これで、焦げやすいらしいチーズフォンデュやチョコレートフォンデュを適温で楽しむことができるはずだ。
微力ながらも、ほとんど全ての属性の魔法を扱えるのは、ベラルディ家の血筋と言えるものだろう。
そしてモモコが掲げる紙の中には、あの仔犬がいた。丸くてふわふわで、つぶらな瞳の可愛いあの子だ。
「モモコ、すごいわ、あの子ね……!」
「ええっ、お義姉さますごすぎです! お鍋可愛い〜! やっぱり最初はチョコからにしますか⁉︎」
お互いの作品を見て褒め合っているところに、工房の扉がノックされる音がする。
時間的に、きっとリーベスだろう。
声をかけると、やはりリーベスの返事がある。
そして扉を開けた彼の元へ、私はモモコが描いた絵を持って一目散に駆け出した。
「ねえ見て、リーベス! 可愛いでしょう? モモコが描いてくれたの。私が小さい時に、ちょっとだけお世話した仔犬なの」
「……!」
「黒い毛がふわふわで、赤いお目目がまんまるで。おいもをたくさん食べたのよ」
驚いたような表情のリーベスに構わず、私は話し続ける。
あの日の事が懐かしく思える。
庭園で見つけた小さな黒い仔犬は、ちょっとだけ汚れて震えていたけれど、洗って乾かしてあげると、すぐにふわふわになった。

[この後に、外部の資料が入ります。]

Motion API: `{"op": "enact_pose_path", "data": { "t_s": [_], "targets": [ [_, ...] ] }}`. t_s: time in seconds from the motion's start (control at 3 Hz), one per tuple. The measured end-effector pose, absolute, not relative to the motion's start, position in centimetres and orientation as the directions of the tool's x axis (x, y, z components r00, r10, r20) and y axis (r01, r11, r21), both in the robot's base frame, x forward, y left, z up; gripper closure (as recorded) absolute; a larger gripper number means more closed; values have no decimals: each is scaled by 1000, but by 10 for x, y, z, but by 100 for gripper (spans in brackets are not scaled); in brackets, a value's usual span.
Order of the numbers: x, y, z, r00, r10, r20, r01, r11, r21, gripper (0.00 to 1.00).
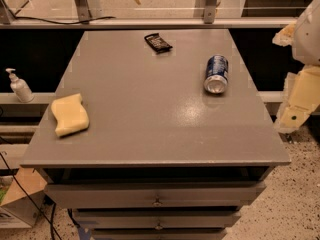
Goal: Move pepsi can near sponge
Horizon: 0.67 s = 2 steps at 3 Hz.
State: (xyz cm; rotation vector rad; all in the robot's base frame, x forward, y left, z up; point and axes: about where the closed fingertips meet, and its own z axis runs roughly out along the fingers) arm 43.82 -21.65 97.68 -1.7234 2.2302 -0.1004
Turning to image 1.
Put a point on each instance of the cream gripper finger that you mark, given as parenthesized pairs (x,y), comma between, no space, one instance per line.
(285,36)
(301,97)

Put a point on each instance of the blue pepsi can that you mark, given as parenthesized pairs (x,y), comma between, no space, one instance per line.
(216,75)

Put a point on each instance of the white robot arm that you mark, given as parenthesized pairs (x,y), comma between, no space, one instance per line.
(306,39)

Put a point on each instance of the yellow sponge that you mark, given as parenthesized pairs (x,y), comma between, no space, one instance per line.
(70,115)

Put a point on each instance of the top grey drawer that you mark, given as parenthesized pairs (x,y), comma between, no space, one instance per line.
(159,195)

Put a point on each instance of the grey drawer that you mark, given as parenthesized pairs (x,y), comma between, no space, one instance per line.
(159,195)
(165,234)
(156,219)

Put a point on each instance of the black snack wrapper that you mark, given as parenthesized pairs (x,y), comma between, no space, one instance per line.
(157,43)

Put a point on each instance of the grey drawer cabinet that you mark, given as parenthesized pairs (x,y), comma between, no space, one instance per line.
(152,121)

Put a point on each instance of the middle grey drawer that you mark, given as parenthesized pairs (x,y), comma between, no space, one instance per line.
(156,219)

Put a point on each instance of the bottom grey drawer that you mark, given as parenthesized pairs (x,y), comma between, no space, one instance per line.
(165,234)

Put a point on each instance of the white pump bottle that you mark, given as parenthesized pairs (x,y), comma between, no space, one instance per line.
(19,87)

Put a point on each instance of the cardboard box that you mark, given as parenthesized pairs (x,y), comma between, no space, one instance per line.
(21,197)

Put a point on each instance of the right metal bracket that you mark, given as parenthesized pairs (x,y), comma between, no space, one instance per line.
(209,11)

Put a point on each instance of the metal bracket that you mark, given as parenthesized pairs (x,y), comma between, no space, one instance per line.
(83,12)
(209,11)

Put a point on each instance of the left metal bracket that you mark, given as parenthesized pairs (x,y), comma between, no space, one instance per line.
(83,12)

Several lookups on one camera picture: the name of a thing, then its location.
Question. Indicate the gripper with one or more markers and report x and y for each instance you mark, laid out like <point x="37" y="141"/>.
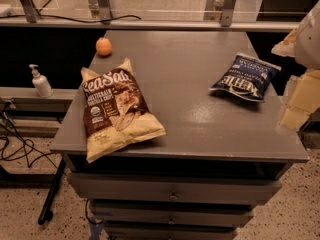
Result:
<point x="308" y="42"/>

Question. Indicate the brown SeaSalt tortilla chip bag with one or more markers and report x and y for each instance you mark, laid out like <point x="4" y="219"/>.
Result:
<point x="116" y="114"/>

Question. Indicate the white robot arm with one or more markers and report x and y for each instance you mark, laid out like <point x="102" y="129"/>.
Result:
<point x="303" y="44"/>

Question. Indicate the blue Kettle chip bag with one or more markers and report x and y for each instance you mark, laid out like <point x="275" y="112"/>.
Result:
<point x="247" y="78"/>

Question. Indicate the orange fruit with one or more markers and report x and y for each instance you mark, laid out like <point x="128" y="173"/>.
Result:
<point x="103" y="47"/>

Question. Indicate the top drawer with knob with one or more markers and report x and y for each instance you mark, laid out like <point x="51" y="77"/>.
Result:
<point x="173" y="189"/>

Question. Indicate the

そして、当時はまだ少女だったプルーニャが持ってきたふかし芋を、はぐはぐと勢いよく食べたのだ。
だがその仔犬は、1週間もしない内にまたいなくなってしまった。
既に家を出て行ったお母さまと、工房にこもりきりなお父様。
ひとりで過ごす私の寂しさを埋めてくれる、とても素晴らしい存在だった。だから、いなくなった時は、私はまたたくさん泣いたのだ。
「……リーベス?」
嬉々として彼に絵を見せた私だったが、リーベスから返事はない。
いつもだったら、「可愛い絵ですね」とか「素敵ですね」と言ってくれるはずなのに、彼はその絵を凝視したまま固まっている。
「なんかこの仔犬ちゃんって、リーベスさんと感じが似てますね。髪の毛が黒いところとか、目が赤なところとか」
明るいモモコの言葉に「そう言われるとそうね」と私が相槌を打ったところで、リーベスは手に持っていた焼き菓子を、床に派手にぶち撒けたのだった。